Word for word, output the data that follows.
[[ Data supplied open ]]
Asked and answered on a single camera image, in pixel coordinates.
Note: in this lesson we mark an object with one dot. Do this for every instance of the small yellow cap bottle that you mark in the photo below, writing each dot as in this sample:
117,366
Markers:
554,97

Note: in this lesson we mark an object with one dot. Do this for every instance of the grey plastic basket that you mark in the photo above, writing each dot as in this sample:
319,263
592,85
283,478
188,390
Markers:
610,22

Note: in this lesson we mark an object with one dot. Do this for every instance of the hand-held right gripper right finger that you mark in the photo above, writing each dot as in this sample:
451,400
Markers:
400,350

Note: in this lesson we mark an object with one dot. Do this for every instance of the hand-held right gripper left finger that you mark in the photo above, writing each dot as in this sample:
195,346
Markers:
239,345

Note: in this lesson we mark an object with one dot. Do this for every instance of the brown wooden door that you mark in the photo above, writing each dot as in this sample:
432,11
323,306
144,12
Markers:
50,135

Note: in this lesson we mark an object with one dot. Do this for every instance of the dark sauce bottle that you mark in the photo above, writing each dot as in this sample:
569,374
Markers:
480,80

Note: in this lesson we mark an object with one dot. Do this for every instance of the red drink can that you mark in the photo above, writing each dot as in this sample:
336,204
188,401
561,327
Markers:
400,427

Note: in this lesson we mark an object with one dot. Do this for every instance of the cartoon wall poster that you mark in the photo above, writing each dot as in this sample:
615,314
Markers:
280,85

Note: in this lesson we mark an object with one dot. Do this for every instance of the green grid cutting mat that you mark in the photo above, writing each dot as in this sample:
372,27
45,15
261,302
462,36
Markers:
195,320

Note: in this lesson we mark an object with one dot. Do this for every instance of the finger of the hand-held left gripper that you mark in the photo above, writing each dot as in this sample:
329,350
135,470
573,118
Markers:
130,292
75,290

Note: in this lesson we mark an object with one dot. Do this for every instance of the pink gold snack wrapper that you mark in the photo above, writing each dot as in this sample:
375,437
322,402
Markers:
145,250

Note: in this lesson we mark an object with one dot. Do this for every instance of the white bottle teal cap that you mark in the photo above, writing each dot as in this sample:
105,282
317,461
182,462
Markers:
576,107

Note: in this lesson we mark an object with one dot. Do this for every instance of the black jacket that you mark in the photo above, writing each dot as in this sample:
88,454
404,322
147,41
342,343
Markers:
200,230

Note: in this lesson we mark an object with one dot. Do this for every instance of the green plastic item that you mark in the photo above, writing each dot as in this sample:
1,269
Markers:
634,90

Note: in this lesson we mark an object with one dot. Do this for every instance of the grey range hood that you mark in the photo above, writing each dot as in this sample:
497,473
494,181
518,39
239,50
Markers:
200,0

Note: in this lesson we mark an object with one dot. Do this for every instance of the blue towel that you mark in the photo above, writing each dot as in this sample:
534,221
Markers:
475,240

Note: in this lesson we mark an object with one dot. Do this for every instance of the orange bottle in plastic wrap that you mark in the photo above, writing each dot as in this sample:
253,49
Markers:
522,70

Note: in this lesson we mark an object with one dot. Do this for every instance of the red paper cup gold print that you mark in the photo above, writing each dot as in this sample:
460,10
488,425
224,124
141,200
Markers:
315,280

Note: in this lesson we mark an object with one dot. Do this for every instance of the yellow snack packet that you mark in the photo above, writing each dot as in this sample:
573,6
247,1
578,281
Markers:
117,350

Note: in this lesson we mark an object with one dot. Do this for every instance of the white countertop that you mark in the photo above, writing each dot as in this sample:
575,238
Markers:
[[ Data supplied closed ]]
◆ **Final answer**:
Asked and answered on a single camera image, in pixel coordinates.
Note: in this lesson we mark an object with one dot. Do this for every instance of the small yellow cap bottle that you mark in the photo below, writing each dot as in this sample:
117,366
Markers:
554,97

Note: in this lesson we mark an object with one dot. Do this for every instance of the grey plastic basket that you mark in the photo above, writing each dot as in this sample:
319,263
592,85
283,478
188,390
Markers:
610,22

Note: in this lesson we mark an object with one dot. Do this for every instance of the hand-held right gripper right finger that you mark in the photo above, writing each dot as in this sample:
451,400
Markers:
400,350

Note: in this lesson we mark an object with one dot. Do this for every instance of the hand-held right gripper left finger that you mark in the photo above, writing each dot as in this sample:
195,346
Markers:
239,345

Note: in this lesson we mark an object with one dot. Do this for every instance of the brown wooden door that you mark in the photo above, writing each dot as in this sample:
432,11
323,306
144,12
Markers:
50,135

Note: in this lesson we mark an object with one dot. Do this for every instance of the dark sauce bottle that you mark in the photo above, writing each dot as in this sample:
569,374
Markers:
480,80

Note: in this lesson we mark an object with one dot. Do this for every instance of the red drink can that you mark in the photo above, writing each dot as in this sample:
336,204
188,401
561,327
Markers:
400,427

Note: in this lesson we mark an object with one dot. Do this for every instance of the cartoon wall poster that you mark in the photo above, writing each dot as in this sample:
615,314
Markers:
280,85

Note: in this lesson we mark an object with one dot. Do this for every instance of the green grid cutting mat that you mark in the photo above, writing each dot as in this sample:
372,27
45,15
261,302
462,36
Markers:
195,320

Note: in this lesson we mark an object with one dot. Do this for every instance of the finger of the hand-held left gripper that you mark in the photo above, writing each dot as in this sample:
329,350
135,470
573,118
Markers:
130,292
75,290

Note: in this lesson we mark an object with one dot. Do this for every instance of the pink gold snack wrapper that you mark in the photo above, writing each dot as in this sample:
375,437
322,402
Markers:
145,250

Note: in this lesson we mark an object with one dot. Do this for every instance of the white bottle teal cap that you mark in the photo above, writing each dot as in this sample:
105,282
317,461
182,462
Markers:
576,107

Note: in this lesson we mark an object with one dot. Do this for every instance of the black jacket that you mark in the photo above, writing each dot as in this sample:
88,454
404,322
147,41
342,343
Markers:
200,230

Note: in this lesson we mark an object with one dot. Do this for every instance of the green plastic item that you mark in the photo above, writing each dot as in this sample:
1,269
Markers:
634,90

Note: in this lesson we mark an object with one dot. Do this for every instance of the grey range hood that you mark in the photo above, writing each dot as in this sample:
497,473
494,181
518,39
239,50
Markers:
200,0

Note: in this lesson we mark an object with one dot. Do this for every instance of the blue towel that you mark in the photo above, writing each dot as in this sample:
534,221
Markers:
475,240

Note: in this lesson we mark an object with one dot. Do this for every instance of the orange bottle in plastic wrap that you mark in the photo above, writing each dot as in this sample:
253,49
Markers:
522,70

Note: in this lesson we mark an object with one dot. Do this for every instance of the red paper cup gold print that you mark in the photo above, writing each dot as in this sample:
460,10
488,425
224,124
141,200
Markers:
315,280

Note: in this lesson we mark an object with one dot. Do this for every instance of the yellow snack packet that you mark in the photo above, writing each dot as in this sample:
573,6
247,1
578,281
Markers:
117,350

Note: in this lesson we mark an object with one dot. Do this for every instance of the white countertop that you mark in the photo above, writing each dot as in this sample:
575,238
Markers:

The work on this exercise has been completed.